***** Raw data *****

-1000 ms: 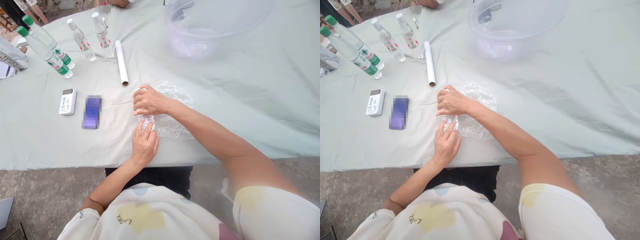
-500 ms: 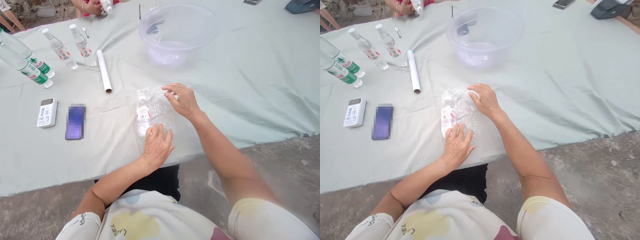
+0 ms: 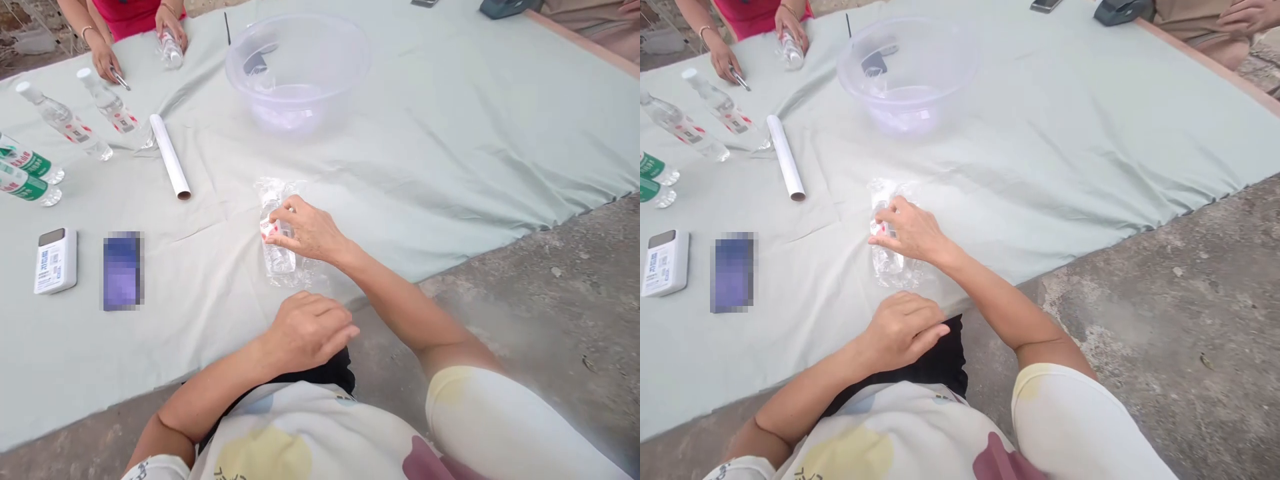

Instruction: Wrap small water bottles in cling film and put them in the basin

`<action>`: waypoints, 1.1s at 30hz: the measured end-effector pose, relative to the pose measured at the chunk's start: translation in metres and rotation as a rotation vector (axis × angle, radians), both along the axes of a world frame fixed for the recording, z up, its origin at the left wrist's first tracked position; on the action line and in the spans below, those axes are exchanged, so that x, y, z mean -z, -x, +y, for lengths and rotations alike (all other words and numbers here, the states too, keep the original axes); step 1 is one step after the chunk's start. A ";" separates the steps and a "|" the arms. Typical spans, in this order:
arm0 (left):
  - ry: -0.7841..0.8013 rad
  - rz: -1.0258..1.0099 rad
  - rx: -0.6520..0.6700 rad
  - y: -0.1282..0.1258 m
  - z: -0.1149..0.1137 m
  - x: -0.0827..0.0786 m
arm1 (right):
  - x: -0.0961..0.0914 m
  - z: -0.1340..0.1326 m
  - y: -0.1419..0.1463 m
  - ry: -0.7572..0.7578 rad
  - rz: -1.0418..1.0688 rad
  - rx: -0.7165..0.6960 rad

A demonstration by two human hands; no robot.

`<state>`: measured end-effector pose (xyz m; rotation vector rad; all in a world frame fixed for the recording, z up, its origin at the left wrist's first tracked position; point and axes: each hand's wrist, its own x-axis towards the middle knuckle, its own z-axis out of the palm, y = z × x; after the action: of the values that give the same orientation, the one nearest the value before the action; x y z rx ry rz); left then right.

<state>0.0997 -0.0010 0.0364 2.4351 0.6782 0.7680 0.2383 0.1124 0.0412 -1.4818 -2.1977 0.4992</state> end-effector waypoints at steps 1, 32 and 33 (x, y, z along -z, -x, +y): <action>0.003 -0.085 -0.141 0.011 0.004 -0.003 | 0.004 -0.004 -0.006 -0.001 0.026 0.043; 1.332 -0.877 -0.375 0.013 0.069 0.010 | 0.028 -0.049 0.008 0.457 0.814 0.334; 1.325 -0.904 -0.356 0.025 0.068 0.007 | 0.023 -0.045 0.014 0.424 0.762 0.284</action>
<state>0.0748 0.0674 0.0295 0.6761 0.8252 0.9699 0.2245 0.0670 0.0181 -1.4337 -1.3156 1.2404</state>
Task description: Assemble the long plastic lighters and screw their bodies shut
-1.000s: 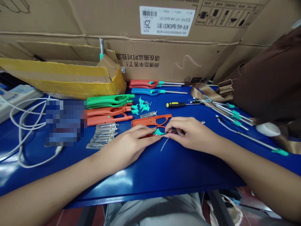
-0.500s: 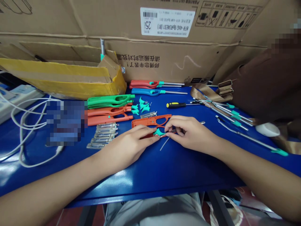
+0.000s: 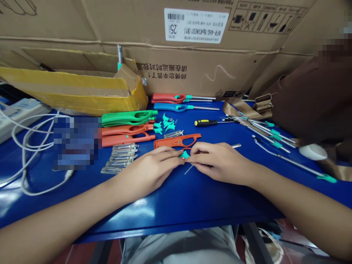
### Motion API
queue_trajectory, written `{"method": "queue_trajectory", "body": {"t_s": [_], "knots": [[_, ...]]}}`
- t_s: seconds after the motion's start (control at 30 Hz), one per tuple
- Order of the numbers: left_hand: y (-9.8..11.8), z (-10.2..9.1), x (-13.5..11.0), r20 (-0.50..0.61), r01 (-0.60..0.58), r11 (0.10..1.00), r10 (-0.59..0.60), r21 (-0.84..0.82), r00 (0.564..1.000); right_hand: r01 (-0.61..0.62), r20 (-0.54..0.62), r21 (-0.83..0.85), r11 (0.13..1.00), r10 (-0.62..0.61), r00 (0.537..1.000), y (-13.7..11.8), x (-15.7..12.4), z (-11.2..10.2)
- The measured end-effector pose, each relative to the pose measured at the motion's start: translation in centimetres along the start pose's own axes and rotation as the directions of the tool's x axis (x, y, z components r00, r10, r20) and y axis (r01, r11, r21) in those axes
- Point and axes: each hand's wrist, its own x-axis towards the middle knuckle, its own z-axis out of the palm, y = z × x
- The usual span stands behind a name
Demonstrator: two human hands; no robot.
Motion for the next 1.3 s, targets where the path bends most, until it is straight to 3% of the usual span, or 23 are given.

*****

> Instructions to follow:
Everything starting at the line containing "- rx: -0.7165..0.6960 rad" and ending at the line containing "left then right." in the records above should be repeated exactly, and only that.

> Your solution:
  - rx: -0.7165..0.6960 rad

A demonstration by two human hands; no robot.

`<state>`: measured end-effector pose (xyz m; rotation vector rad; all in a world frame fixed for the recording, z up, its origin at the left wrist's first tracked position; point and axes: each hand's wrist, its own x-axis towards the middle knuckle, its own z-axis out of the palm, y = z × x; after the action: of the values that give the same orientation, the one nearest the value before the action; x y z rx ry rz); left then right.

That makes the output complete.